Driving mum
Islande : 2022
Titre original : Á ferð með mömmu
Réalisation : Hilmar Oddsson
Scénario : Hilmar Oddsson
Interprètes : Thröstur Leó Gunnarsson, Kristbjörg Kjeld, Hera Hilmar
Durée : 1h53
Genre : Comédie noire
Date de sortie sur UniversCiné : 17 février 2025
3.5
Un retour à la réalisation pour Hilmar Oddsson
Film en noir et blanc : Driving mum s’avère pourtant très coloré. Roadmovie, comédie, drame : Driving mum est tout cela à la fois. Un film découpé en plusieurs chapitres aux titres plus improbables les uns que les autres. La présence de Brejnev, un chien qui aurait pu prétendre à la Palm Dog si le film avait été sélectionné à Cannes. Kaurismäki, Jarmush, Fellini : les réalisateurs à qui l’on pense en voyant ce film pourtant si … personnel ! Un film dont l’action se déroule en 1980 : pas de téléphones portables, pas d’internet, beaucoup de routes qui ne sont pas goudronnées en Islande. Dans la péninsule de Vestfirdir, au nord-ouest du pays, Jón habite dans un endroit très isolé avec sa mère et Brejnev. De temps en temps, un homme vient en barque apporter des lots de cassettes audio racontant une actualité passée et repart avec les lainages destinés à la coopérative locale que Jon et sa mère ont tricotés en écoutant ces cassettes. Jón a raté sa vie, mais il n’en a pas encore vraiment conscience. Il va falloir que sa mère meurt, peu de temps après avoir clairement exprimé ses souhaits pour la suite des évènements (être photographiée près des cascades de Gullfoss, ne pas être incinérée, être enterrée, habillée de ses plus beaux habits, dans son village d’origine, Eyrarbakki, complètement de l’autre côté de l’île) pour que Jón comprenne petit à petit qu’il a vécu toute sa vie auprès d’une mère toxique qui n’a jamais voulu qu’il ait une vie à lui, sans elle, et qui l’a empêché de vivre auprès de Bergdís, l’amour de sa vie.

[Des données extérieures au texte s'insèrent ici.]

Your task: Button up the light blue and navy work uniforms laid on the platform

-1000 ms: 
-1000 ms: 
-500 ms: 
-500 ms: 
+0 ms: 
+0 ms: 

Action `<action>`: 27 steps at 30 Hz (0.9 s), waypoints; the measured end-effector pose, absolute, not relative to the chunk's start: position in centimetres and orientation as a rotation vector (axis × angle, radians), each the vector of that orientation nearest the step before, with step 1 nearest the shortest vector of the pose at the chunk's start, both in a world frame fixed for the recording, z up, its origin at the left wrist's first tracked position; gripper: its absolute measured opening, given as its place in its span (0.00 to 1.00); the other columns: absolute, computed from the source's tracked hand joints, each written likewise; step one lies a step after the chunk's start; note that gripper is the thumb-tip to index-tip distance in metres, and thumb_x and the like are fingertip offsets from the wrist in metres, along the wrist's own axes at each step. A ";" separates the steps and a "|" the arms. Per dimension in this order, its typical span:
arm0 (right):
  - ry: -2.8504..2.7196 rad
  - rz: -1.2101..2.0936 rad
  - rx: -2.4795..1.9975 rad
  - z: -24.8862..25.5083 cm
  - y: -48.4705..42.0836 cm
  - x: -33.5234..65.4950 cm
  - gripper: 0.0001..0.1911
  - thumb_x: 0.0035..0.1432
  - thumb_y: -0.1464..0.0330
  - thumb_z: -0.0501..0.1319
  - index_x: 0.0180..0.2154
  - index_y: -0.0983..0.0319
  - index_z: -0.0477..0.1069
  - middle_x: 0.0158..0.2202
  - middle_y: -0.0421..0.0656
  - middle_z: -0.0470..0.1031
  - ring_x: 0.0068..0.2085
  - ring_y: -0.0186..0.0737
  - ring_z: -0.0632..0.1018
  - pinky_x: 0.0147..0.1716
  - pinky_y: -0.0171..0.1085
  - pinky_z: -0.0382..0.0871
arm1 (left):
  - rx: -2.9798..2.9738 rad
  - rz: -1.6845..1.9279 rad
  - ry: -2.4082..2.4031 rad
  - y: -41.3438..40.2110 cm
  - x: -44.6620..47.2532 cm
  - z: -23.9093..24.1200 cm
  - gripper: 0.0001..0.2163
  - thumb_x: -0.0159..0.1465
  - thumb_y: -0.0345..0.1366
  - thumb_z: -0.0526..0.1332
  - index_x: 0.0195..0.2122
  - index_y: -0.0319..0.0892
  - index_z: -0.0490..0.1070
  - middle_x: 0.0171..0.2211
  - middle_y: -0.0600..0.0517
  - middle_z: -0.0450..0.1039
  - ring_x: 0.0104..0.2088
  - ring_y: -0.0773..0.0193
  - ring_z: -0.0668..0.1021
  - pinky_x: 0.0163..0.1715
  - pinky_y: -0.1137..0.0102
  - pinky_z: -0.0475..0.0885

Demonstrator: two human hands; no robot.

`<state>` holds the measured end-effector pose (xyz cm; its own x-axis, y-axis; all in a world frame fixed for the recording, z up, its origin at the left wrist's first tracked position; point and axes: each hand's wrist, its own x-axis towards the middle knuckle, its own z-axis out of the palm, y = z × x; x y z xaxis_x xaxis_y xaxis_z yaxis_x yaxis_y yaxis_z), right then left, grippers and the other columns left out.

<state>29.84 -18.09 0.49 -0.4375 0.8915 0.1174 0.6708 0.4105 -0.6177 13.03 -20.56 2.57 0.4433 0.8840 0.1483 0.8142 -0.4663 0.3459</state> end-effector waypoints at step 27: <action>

A la mort de sa mère, Jón ne se pose pas de question : il entend honorer à la lettre les dernières volontés de sa mère. Il installe le corps de sa mère sur le siège de la vieille Ford Cortina, il embarque Brejnev et il se dirige vers le sud. Diverses rencontres vont montrer un Jón désemparé face à un monde qu’il ne connait pas, ne l’ayant jamais pratiqué, mais elles ont quand même avoir le mérite de lui permettre de s’adonner à sa passion, la photographie, et de lui donner un semblant de sociabilisation en lui permettant de parler avec des inconnu(e)s. Au cours de ce périple, deux femmes l’accompagnent. Tout d’abord Bergdis qu’il croit reconnaitre dans toutes les charmantes jeunes filles qu’il est amené à voir depuis sa voiture. Et puis aussi, et puis surtout, sa mère qui, bien que morte, continue à régenter sa vie, prenant la parole pour affirmer que Bergdis aurait fini par le tromper, pour lui ordonner de tourner à droite, ou à gauche un peu plus loin, etc.. Une emprise de la part de sa mère qui continue à fonctionner tant que les paysages sont escarpés mais contre laquelle, l’horizon se dégageant autour de lui dans la traversée de l’Islande, Jón va finir par réagir, se permettant enfin de tourner à droite alors que sa mère lui avait dit de tourner à gauche. La fin de ce film parfois incommode et souvent plein de poésie, c’est à vous de la découvrir. Avec ce film, Hilmar Oddsson, aujourd’hui âgé de 68 ans, renoue avec la réalisation qu’il avait abandonnée depuis une vingtaine d’années pour l’enseignement du cinéma et on ne peut que s’en féliciter. Pour l’interprétation des 3 rôles principaux, il a fait appel à des valeurs sures du cinéma islandais, dont sa propre fille, Hera Hilmar, dans le rôle de Bergdis. On reconnait aussi dans le petit rôle d’un touriste français le franco-islandais Tomas Lemarquis qui, il y 22 ans, avait le rôle principal de Nói albínói. On remercie UniversCiné d’accueillir ce beau film tout en regrettant qu’il n’ait pas bénéficié d’une sortie en salle.